What is expected » Your task is to repeat the entries exactly from their first line through the line with "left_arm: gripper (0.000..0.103", and to stop there.

Stored items
———
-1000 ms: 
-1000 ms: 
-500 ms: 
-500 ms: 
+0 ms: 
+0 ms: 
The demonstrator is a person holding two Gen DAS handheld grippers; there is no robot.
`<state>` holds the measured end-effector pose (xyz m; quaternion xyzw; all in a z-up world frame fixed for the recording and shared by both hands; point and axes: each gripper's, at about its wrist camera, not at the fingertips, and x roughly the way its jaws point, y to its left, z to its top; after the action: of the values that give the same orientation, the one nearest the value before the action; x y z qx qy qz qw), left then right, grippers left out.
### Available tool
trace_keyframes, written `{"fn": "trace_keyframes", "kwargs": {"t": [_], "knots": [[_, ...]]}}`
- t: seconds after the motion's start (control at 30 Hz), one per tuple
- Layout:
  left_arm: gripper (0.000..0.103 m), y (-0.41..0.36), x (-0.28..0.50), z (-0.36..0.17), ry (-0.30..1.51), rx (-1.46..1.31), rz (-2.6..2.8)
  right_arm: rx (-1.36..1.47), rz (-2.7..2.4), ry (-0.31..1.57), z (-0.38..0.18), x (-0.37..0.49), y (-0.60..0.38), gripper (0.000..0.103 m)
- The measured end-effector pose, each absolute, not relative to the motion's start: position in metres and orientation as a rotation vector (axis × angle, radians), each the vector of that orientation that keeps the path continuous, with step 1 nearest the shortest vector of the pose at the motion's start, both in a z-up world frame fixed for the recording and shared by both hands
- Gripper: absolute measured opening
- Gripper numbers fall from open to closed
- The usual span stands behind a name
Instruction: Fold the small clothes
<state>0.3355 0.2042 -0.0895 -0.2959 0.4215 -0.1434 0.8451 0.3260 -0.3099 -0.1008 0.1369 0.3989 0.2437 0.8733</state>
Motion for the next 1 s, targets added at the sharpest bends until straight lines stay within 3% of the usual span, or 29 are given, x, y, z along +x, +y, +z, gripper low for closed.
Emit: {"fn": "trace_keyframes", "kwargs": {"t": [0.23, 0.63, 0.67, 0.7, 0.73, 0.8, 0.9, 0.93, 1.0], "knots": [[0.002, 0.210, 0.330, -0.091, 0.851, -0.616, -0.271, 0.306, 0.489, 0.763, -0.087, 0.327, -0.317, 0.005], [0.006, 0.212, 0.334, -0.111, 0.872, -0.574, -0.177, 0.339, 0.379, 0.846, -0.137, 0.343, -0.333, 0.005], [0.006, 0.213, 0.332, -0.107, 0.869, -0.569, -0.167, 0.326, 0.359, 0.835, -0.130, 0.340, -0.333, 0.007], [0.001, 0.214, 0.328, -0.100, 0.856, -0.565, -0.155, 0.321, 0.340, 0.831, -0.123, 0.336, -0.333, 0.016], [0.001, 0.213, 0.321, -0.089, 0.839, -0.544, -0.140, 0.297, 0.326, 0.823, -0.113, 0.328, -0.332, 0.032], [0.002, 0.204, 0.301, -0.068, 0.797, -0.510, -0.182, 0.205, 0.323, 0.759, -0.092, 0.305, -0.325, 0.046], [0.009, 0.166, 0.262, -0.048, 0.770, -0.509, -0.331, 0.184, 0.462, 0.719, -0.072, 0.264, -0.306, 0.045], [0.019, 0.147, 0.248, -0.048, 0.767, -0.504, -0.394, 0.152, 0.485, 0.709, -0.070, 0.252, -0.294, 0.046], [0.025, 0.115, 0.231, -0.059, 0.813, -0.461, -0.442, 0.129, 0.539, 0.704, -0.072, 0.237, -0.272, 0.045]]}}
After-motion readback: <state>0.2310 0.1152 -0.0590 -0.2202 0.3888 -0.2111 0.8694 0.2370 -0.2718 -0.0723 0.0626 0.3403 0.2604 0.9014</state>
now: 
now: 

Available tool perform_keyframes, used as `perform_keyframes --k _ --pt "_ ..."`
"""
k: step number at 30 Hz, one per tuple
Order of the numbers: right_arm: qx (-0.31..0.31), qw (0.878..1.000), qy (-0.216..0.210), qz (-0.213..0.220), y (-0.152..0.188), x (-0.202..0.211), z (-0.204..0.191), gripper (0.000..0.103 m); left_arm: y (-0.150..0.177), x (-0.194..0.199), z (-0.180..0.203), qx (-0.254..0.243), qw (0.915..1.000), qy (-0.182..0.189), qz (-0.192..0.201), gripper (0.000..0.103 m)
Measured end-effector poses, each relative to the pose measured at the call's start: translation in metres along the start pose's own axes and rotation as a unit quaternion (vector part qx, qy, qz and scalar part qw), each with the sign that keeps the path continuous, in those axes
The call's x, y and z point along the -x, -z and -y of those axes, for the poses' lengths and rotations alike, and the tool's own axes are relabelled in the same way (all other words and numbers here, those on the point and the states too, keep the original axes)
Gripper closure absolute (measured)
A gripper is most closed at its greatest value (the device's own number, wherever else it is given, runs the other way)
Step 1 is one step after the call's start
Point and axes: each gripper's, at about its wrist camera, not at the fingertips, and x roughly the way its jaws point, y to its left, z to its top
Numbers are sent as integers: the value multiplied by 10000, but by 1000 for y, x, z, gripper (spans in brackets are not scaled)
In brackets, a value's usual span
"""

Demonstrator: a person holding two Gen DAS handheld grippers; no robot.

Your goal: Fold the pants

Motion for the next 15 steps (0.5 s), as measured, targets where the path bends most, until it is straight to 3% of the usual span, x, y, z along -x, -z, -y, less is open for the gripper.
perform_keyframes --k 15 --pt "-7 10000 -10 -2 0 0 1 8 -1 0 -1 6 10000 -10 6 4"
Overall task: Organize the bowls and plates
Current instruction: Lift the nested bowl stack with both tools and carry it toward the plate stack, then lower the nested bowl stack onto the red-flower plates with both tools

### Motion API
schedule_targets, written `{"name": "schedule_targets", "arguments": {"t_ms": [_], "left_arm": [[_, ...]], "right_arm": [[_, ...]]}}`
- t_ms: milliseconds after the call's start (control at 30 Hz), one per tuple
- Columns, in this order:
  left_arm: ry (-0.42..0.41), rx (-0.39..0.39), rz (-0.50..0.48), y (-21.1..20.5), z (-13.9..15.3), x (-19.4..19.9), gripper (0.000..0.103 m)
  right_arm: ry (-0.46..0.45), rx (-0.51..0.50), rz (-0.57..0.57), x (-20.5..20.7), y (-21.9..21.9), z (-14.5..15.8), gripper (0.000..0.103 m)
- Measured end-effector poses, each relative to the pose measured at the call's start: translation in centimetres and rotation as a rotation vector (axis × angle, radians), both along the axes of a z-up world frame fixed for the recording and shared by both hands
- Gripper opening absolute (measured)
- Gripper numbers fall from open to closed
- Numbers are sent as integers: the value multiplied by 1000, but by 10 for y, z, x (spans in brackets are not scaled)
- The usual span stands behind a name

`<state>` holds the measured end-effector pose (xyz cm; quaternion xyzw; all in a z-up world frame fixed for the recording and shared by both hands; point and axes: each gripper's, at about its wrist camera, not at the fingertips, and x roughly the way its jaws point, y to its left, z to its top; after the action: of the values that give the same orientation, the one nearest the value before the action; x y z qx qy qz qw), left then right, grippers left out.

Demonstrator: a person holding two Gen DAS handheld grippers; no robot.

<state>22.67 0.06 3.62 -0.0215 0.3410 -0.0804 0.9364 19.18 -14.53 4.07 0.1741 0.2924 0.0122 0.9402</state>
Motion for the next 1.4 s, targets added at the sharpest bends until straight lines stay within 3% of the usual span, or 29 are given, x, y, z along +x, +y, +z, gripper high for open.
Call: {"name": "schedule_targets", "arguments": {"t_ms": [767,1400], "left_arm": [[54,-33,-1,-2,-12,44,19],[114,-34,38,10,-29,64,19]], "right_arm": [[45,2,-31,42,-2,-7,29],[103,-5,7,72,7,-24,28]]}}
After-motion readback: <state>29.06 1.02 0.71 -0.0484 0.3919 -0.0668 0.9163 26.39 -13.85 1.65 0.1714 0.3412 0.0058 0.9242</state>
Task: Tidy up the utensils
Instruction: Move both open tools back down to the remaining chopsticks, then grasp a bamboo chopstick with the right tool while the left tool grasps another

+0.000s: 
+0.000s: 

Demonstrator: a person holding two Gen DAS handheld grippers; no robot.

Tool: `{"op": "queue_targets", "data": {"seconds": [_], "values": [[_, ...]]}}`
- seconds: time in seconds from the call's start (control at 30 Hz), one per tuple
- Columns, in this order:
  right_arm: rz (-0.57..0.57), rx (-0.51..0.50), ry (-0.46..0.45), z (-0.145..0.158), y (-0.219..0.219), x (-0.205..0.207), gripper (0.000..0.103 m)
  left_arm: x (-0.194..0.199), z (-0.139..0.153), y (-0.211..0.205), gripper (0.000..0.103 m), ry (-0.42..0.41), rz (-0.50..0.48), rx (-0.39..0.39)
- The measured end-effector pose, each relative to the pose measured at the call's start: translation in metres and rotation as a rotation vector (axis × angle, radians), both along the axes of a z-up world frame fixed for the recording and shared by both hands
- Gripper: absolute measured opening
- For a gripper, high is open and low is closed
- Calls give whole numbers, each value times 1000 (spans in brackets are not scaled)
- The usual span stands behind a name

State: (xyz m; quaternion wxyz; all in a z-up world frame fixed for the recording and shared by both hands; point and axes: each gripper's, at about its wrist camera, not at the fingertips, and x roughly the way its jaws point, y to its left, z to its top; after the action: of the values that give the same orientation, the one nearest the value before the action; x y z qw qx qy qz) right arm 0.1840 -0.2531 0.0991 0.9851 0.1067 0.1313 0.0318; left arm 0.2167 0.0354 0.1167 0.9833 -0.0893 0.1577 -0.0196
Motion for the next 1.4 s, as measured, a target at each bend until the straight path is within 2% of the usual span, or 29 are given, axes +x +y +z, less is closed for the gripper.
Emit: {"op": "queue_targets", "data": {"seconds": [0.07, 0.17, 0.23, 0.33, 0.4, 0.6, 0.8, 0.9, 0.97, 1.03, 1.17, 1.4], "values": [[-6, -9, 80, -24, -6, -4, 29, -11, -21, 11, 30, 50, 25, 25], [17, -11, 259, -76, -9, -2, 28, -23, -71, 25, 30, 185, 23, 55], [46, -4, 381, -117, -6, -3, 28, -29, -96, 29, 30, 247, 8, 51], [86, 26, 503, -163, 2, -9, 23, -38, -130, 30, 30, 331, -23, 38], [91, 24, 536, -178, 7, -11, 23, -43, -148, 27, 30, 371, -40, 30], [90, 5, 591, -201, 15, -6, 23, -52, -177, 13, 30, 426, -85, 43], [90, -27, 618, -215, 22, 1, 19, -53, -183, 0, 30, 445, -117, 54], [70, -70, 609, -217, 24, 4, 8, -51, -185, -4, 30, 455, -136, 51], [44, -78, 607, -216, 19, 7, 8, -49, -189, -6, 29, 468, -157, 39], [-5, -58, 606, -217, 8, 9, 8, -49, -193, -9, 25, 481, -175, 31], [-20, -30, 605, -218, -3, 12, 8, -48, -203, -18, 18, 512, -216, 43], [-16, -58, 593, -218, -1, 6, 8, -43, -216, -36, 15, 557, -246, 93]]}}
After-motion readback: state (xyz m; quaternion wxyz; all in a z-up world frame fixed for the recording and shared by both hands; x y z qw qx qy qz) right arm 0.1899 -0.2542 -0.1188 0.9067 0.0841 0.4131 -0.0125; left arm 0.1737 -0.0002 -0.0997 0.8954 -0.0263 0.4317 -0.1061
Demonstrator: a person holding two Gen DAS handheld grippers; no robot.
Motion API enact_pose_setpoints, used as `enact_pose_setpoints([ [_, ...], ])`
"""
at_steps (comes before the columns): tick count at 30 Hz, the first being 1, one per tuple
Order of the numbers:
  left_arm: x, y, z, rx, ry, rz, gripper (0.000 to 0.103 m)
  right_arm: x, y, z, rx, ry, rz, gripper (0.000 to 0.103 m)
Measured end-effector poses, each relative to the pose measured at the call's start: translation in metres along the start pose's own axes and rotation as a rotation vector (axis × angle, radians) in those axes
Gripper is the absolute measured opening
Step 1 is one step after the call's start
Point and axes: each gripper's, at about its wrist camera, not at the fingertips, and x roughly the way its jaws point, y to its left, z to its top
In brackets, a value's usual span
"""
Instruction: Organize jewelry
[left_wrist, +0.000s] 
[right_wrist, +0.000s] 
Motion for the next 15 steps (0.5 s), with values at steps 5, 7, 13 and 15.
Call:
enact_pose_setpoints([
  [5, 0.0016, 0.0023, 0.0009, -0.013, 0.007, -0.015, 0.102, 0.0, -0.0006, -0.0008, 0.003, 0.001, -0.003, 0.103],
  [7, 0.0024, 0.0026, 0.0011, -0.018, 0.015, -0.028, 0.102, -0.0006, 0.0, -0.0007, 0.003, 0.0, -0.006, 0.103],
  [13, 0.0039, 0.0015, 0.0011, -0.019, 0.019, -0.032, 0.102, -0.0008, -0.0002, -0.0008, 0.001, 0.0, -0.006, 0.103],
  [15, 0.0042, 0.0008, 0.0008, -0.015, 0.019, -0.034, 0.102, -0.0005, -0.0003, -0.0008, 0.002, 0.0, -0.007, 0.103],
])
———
Reply »
-1000 ms: 
-1000 ms: 
-500 ms: 
-500 ms: 
+0 ms: 
+0 ms: 
The demonstrator is a person holding two Gen DAS handheld grippers; there is no robot.
`<state>` holds the measured end-effector pose (xyz m; quaternion xyzw; all in a z-up world frame fixed for the recording and shared by both hands; point and axes: each gripper's, at about its wrist camera, not at the fingertips, and x roughly the way its jaws point, y to its left, z to its top; after the action: of the values that give the same orientation, the one nearest the value before the action; x y z qx qy qz qw), left then right, grippers left out.
### Available tool
trace_keyframes, written `{"fn": "trace_keyframes", "kwargs": {"t": [_], "knots": [[_, ...]]}}`
- t: seconds after the motion's start (control at 30 Hz), one per tuple
- Layout:
  left_arm: gripper (0.000..0.103 m), y (-0.41..0.36), x (-0.28..0.50), z (-0.36..0.17), ry (-0.30..1.51), rx (-1.46..1.31), rz (-2.6..2.8)

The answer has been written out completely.